Data Export Rules (VDI)

  • VDI users may export only statistical summary information (frequency tabulations, magnitude tabulations, means, variances, regression coefficients, and correlation coefficients) that does not permit the identification of any individual person, family, household, employer, or benefit provider
  • Export of microdata files or of analysis output containing information at the respondent level is not allowed
  • Tabulations may be exported, but are subject to the following rules:
    • Magnitude Data: Ensure that no cells/strata with N < 3 are produced.
    • Frequency Data: Apply a marginal threshold of N >= 5 and cell threshold of N >= 3 to all
      tabulations
  • Users may not remove any analysis output that can potentially identify respondents, sampling information, or geographic areas below the level of Census Region/Division, either directly or inferentially. Analysis results containing merged area data based on geographic information may only be exported if there is no direct identification of geographic areas or if geographic areas are reported using the same grouping characteristics as public files
  • High visibility variables such as certain Cause of Death and Medical Condition codes must be recoded or collapsed before being exported
  • All analysis output is subject to disclosure review by HRS staff members who have ultimate authority over whether a given set of analysis results may be exported

Export Procedures

  1. All materials proposed for export from the enclave are subject to disclosure review.
  2. Review of intermediate results should be done in the MiCDA Enclave.

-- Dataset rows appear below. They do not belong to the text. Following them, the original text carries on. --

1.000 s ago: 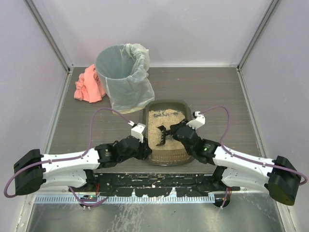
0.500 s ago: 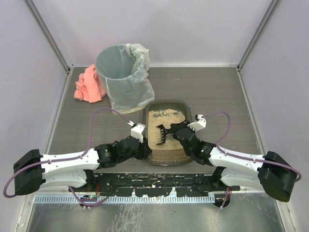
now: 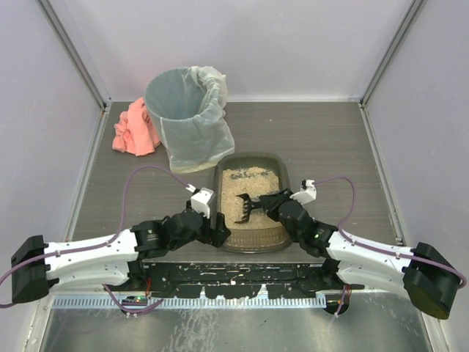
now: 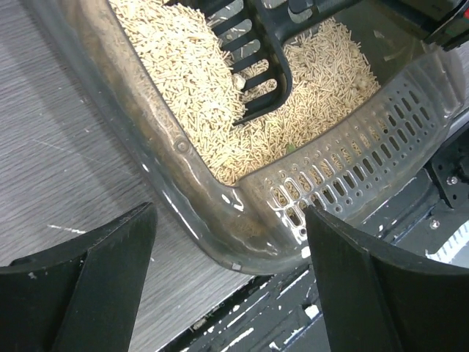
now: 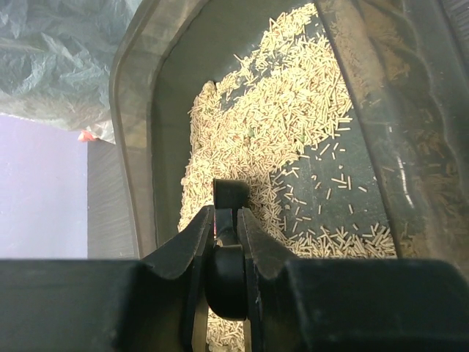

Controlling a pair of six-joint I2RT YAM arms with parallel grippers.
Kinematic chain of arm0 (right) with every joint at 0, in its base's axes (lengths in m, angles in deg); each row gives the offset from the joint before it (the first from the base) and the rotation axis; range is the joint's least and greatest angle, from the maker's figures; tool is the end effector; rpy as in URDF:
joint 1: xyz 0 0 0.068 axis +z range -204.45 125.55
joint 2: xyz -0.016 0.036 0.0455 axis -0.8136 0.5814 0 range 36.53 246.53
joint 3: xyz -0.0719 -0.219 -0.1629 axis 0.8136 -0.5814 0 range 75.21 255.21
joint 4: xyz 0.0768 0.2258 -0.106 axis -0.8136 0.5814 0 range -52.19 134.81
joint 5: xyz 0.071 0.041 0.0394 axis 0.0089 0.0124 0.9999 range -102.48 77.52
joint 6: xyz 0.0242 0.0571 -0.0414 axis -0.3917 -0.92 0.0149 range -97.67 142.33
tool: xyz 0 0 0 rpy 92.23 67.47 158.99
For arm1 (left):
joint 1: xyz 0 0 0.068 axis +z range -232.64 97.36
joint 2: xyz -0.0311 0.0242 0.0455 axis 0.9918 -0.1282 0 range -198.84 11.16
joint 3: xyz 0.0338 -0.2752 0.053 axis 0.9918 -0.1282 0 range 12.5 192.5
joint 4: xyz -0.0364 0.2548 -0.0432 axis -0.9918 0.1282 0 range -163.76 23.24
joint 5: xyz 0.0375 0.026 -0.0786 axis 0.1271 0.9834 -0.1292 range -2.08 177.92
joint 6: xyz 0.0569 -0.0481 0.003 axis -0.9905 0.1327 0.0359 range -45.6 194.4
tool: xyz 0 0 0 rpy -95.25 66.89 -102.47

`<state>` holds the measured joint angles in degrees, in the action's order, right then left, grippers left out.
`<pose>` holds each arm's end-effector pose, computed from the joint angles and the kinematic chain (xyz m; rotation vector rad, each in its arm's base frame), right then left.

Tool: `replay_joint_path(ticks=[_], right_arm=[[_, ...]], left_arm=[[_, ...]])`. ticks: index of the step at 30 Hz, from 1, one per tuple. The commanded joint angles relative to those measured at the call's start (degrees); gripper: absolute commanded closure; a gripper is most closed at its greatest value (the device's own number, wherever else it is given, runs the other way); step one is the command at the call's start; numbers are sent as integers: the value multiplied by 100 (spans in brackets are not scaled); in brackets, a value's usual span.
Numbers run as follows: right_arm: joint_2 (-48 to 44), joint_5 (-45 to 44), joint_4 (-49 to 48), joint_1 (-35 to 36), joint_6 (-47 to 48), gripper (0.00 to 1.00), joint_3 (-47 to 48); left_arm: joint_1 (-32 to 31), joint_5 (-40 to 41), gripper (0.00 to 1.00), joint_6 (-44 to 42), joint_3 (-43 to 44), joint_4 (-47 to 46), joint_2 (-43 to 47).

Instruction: Clean the litter box

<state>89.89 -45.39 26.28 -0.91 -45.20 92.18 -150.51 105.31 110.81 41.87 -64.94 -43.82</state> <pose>0.1486 0.1438 0.1832 0.6143 1.9275 0.8166 0.1001 -0.1964 0.2105 0.4309 2.1897 -0.7168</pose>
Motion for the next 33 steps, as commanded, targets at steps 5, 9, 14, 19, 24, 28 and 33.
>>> replay_joint_path(ticks=[5,9,14,19,24,28,33], right_arm=[[-268,593,-448,-260,-304,99,-387],[-501,528,-551,-378,-381,99,-495],[-843,525,-746,-540,-584,99,-698],[-1166,498,-798,-637,-745,99,-821],[-1482,404,-772,-687,-901,99,-935],[-1772,272,-479,-704,-937,99,-883],[-2235,175,-140,-728,-926,99,-845]], left_arm=[[-24,636,13,-98,114,698,850],[-17,760,10,-90,68,884,1064],[-15,815,9,-42,7,993,1171],[-15,836,10,-11,-35,1038,1200],[-13,901,10,-16,-31,1162,1271],[-15,979,10,-27,-20,1254,1385],[-15,1057,10,-78,82,1430,1514]])
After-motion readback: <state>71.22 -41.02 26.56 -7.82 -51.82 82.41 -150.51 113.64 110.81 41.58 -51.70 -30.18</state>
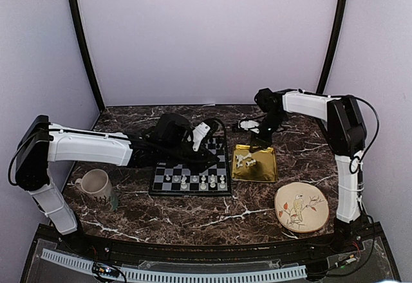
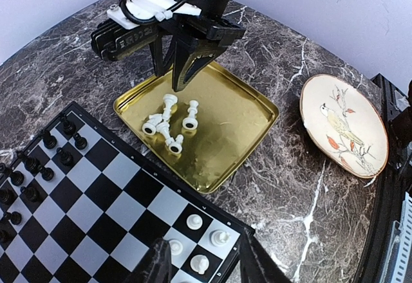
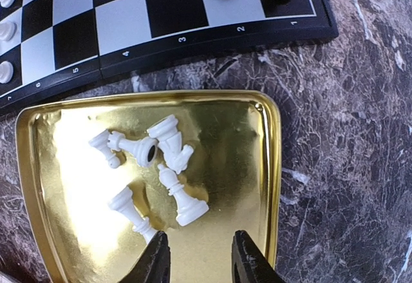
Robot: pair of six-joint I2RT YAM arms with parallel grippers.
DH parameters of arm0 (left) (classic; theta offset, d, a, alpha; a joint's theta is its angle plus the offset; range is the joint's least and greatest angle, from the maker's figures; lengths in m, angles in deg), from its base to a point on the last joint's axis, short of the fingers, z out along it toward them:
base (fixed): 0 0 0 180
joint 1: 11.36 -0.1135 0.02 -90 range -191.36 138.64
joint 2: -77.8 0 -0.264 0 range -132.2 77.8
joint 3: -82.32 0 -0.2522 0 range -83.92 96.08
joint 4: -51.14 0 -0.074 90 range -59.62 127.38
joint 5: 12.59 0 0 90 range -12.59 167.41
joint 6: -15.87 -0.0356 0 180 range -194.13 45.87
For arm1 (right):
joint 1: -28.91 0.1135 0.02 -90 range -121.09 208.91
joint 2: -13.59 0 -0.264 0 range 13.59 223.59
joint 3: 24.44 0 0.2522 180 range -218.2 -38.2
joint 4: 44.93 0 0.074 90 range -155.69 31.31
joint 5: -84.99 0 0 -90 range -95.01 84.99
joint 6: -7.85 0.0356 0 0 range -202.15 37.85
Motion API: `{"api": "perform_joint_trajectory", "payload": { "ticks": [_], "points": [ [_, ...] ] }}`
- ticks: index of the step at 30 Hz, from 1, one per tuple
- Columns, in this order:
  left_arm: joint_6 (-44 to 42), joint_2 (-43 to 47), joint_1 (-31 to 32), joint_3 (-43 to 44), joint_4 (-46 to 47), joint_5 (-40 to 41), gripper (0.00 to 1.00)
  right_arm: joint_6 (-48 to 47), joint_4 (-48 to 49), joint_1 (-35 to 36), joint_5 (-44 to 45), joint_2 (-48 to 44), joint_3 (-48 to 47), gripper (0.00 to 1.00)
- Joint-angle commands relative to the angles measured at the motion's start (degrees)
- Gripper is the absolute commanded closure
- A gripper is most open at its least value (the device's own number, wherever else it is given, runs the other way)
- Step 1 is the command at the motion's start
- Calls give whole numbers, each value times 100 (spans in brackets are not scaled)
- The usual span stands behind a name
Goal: Set up the chess pieces on the board
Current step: Pick up the bishop from the storage box.
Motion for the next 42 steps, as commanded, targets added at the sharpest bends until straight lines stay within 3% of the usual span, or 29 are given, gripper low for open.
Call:
{"api": "perform_joint_trajectory", "payload": {
  "ticks": [1,18,28,37,42],
  "points": [
    [98,265,19,-136,191,-89,62,-357,-325,149,130,161,-266,67],
    [177,295,19,-242,264,-220,62,-483,-436,274,239,648,-367,66],
    [189,238,19,-225,328,-264,62,-362,-302,254,300,451,-74,79],
    [369,259,-26,-260,576,-14,61,625,419,-84,-637,-675,677,86],
    [1275,91,-395,-358,1454,-518,59,1441,755,-224,-1660,-1435,1099,86]
  ]
}}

Export requests should only include presentation/publication ready files.
  3. The review procedure will be completed within 5 business days, if possible.
  4. Present analysis results in presentation ready format in a .pdf or similar format; total of < 50 pages per submission.
  5. Users should place the file to be reviewed in a folder labeled “Export-MM-DD-YYYY” on their U: drive (or shared folder in the case of multiple user projects).
  6. User emails completed request form HRS Data Disclosure Rules and Checklist to the HRS reviewers at hrsrdadisclosure@umich.edu.
  7. The reviewers vet the export file(s) using the rules outlined in the HRS Data Disclosure Rules and Checklist document. Once the process is complete, the researcher will receive a response via email.
  8. When the request is approved, the reviewer will copy the output to the researcher’s sftp folder.
  9. The researcher should now connect to the sftp folder and download the reviewed documents.

Import Procedures

  1. You may request import of statistical code and non-HRS public datasets required for your analysis in the enclave.
  2. You may request import of restricted datasets required for your analysis with permission of your data supplier. You must provide the DUA indicating approval of merge with HRS data and storage in the SDE.
  3. You may request import other supporting documents. You must include a description of the file and justification of need.
  4. All materials proposed for import to the enclave are subject to disclosure review.
  5. The review procedure will be completed within 5 business days, if possible.
  6. Users should place the file(s) for review in a folder labeled “Import-MM-DD-YYY” in their SFTP space.
  7. User emails completed request form HRS DISCLOSURE REVIEW CHECKLIST-IMPORT to the HRS reviewers at hrsrdadisclosure@umich.edu.
  8. The reviewers vet the import file(s) and import the requested files to the user’s destination folder.
  9. Once the process is complete, the researcher will receive a response via email.
  10. File(s) will be available at next login.